The focal length you use also effects how your subject will look in a photograph. If you use a wide angle lens, you subject will look wider – a much less flattering look. If you use a long lens, and stand back from your subject you’ll get a much more flattering image. This is an optics thing that I won’t go into here.
If you are using a point and shoot stand back from your subject and zoom in a bit for a more flattering look.
If you are using a DSLR or mirrorless camera this means that lenses wider then 50mm are not the best for portrait work. The Cannon 70-200mm lens is a favorite of portrait shooters, as is the 100mm lens.
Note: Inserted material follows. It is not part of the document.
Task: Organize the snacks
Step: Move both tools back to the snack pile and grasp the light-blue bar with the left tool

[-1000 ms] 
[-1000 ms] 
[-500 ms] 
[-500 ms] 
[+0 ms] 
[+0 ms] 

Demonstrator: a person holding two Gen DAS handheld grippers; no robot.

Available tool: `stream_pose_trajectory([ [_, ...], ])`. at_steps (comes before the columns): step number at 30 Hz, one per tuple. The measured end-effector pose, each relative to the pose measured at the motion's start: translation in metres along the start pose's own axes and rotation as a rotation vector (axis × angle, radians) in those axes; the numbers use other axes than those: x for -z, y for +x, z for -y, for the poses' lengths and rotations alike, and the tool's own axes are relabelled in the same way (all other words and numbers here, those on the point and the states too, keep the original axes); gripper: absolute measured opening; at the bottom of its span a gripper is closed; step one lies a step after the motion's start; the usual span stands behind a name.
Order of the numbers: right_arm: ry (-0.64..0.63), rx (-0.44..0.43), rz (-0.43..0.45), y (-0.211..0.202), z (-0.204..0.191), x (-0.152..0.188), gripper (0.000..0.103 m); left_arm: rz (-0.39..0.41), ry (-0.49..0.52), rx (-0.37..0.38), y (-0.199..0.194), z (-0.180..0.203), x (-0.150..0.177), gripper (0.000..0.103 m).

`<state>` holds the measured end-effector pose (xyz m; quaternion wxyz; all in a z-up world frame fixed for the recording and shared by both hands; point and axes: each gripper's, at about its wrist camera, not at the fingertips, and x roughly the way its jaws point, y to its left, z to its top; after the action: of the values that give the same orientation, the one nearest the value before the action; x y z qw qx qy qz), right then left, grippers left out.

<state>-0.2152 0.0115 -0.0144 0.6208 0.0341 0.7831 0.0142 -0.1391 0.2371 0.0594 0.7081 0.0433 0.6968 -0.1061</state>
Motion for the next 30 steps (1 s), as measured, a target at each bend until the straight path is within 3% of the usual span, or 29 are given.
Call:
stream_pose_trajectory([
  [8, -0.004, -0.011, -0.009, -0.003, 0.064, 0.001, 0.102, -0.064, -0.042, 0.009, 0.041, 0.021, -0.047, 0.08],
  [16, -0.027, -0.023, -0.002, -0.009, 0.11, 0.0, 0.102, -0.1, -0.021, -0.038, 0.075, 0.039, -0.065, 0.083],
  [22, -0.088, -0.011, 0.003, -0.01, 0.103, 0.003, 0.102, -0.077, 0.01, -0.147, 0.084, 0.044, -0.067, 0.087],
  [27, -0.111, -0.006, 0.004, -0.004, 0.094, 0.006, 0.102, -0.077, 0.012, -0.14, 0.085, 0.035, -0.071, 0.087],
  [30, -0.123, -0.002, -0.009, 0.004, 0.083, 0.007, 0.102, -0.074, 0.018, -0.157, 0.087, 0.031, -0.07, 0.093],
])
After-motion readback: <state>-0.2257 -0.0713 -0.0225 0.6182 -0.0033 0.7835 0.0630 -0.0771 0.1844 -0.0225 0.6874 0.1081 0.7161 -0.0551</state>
These are the lenses I use when shooting portraits. In general lenses about 70mm or longer on a full frame camera body, or the equivalent on a cropped camera body are particularly flattering.
My Favorite Lenses
These are my favorite lenses for doing portrait photography. Click on the photo to find more information about each lens.
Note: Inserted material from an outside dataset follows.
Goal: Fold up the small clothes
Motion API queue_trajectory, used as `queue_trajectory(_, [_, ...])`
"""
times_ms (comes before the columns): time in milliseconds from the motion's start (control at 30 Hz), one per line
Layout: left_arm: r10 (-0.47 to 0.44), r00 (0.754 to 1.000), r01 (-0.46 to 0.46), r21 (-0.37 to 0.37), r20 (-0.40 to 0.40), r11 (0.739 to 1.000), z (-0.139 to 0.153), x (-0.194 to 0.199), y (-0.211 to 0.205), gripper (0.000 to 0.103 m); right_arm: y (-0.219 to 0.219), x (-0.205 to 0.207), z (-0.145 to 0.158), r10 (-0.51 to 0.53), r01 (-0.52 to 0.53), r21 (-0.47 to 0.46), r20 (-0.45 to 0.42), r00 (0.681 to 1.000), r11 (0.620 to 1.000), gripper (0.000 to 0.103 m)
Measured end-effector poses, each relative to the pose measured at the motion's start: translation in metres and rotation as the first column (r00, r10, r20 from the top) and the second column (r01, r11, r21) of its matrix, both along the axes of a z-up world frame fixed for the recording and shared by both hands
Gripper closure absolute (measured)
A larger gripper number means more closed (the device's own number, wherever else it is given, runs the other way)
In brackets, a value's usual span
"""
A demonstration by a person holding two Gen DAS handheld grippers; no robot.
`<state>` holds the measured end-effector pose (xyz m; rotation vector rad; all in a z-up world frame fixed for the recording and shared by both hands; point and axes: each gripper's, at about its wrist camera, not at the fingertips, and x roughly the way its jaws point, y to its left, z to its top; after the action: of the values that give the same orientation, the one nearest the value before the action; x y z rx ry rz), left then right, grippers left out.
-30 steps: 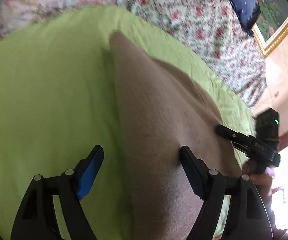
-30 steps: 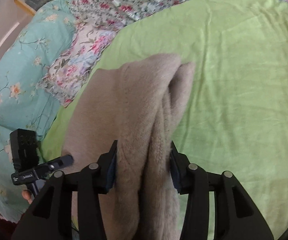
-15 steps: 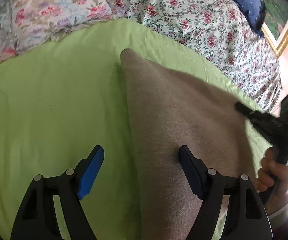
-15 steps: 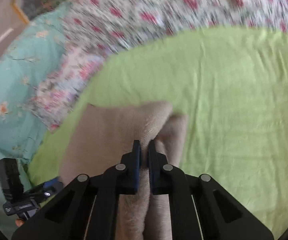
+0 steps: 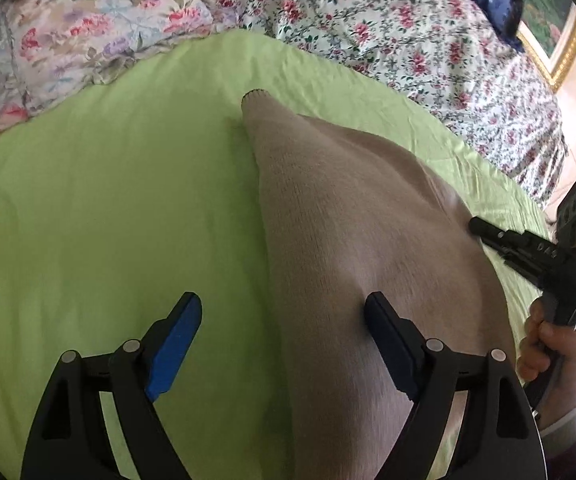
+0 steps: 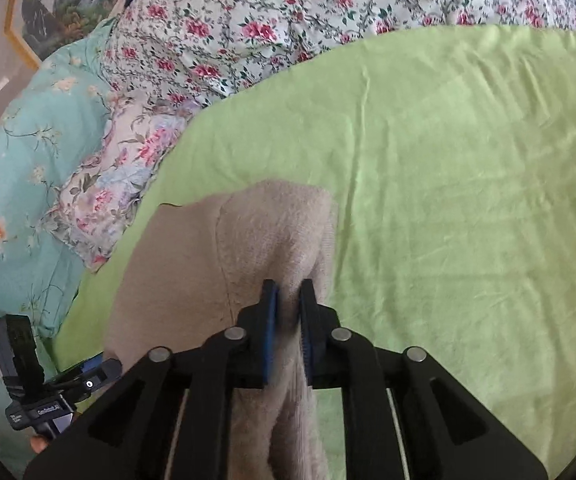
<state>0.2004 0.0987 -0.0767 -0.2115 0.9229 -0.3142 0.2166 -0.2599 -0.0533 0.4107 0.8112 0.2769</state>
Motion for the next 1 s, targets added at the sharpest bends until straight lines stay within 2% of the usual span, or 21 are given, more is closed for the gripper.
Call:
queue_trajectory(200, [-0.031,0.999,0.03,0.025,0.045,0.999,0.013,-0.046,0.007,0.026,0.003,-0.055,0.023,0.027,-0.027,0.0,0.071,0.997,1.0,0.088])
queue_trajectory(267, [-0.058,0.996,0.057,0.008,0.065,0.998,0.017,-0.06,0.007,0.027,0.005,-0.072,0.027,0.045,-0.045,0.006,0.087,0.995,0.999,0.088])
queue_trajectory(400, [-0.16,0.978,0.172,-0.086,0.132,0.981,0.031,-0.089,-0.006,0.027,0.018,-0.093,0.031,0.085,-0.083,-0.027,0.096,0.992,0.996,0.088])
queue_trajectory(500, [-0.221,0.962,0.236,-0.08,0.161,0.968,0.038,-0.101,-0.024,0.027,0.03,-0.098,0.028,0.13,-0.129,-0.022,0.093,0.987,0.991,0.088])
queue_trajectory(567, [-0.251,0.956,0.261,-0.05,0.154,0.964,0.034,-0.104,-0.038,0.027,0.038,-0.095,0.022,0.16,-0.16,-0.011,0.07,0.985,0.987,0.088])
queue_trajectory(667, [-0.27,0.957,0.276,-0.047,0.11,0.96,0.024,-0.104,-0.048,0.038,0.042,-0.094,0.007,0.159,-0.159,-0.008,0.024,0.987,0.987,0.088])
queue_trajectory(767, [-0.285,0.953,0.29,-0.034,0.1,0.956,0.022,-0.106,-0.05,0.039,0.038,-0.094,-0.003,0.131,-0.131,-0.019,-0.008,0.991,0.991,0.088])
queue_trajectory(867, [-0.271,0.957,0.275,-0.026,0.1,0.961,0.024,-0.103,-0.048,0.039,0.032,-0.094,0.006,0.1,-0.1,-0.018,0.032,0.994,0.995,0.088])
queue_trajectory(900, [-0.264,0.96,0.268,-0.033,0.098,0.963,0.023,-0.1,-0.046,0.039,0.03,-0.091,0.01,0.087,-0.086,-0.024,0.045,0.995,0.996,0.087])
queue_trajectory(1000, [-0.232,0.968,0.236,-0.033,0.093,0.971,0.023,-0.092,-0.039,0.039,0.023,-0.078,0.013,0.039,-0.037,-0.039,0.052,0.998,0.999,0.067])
Individual or Couple Portrait Lenses
My Favorite Portrait Lens is the Canon 70-200 f/2.8L II IS Lens. I have taken 10’s of thousands of images with this lens. It is the best zoom lens I’ve ever used. I love how fast and accurate the auto focus system is. The f/2.8 aperture over the entire focal range allows me to create blurry backgrounds that isolate my subject. It is a heavy lens, so I’m thankful that it has a great image stabilization system that helps me get crisp images. This is one of my go to lenses when I photograph people.
The Canon 100MM f/2.8 lens is a macro lens, but think of that as a bonus feature. The 100mm focal length works great for portraits. I love this lens because it fills two of my needs needs. It’s a great, fast portrait lens, plus I can use it for macro shots. The image quality from this lens at any focus distance from your subject is impressive. The f/2.8 aperture will create a nice blurry background and image stabilization will help you capture sharp images.
Group Portrait Lenses
The Canon 24-105MM is my favorite general purpose lens. This lens is often on my second camera when I’m doing a shoot. It takes great full body portraits and allows me to be closer when photographing an individual. Additionally it is wide enough to photograph small groups. When I use it for head shots I stand back a bit and zoom in. With an f/4 aperture it’s won’t create as blurry of a background as the other lenses I’ve mentioned, but it will allow you to blur the background enough to isolate your subject.
The Canon 16-35MM is great for environmental portraits, and large group portraits. When shooting in tight spaces this lens is a great choice. This is my go to lens for reception photography in a confined area. This is not a great lens for close up portraits. But when you have to photograph a large group and you are in a confined area, this is a great lens to have.
We all like to look our best in photographs. If possible stand higher than the person you are photographing, angle their body (weight on their back leg), make a gap between their arms and body, shoulders back and zoom in. These few simple techniques will bring out the true beauty of you and the people you photograph.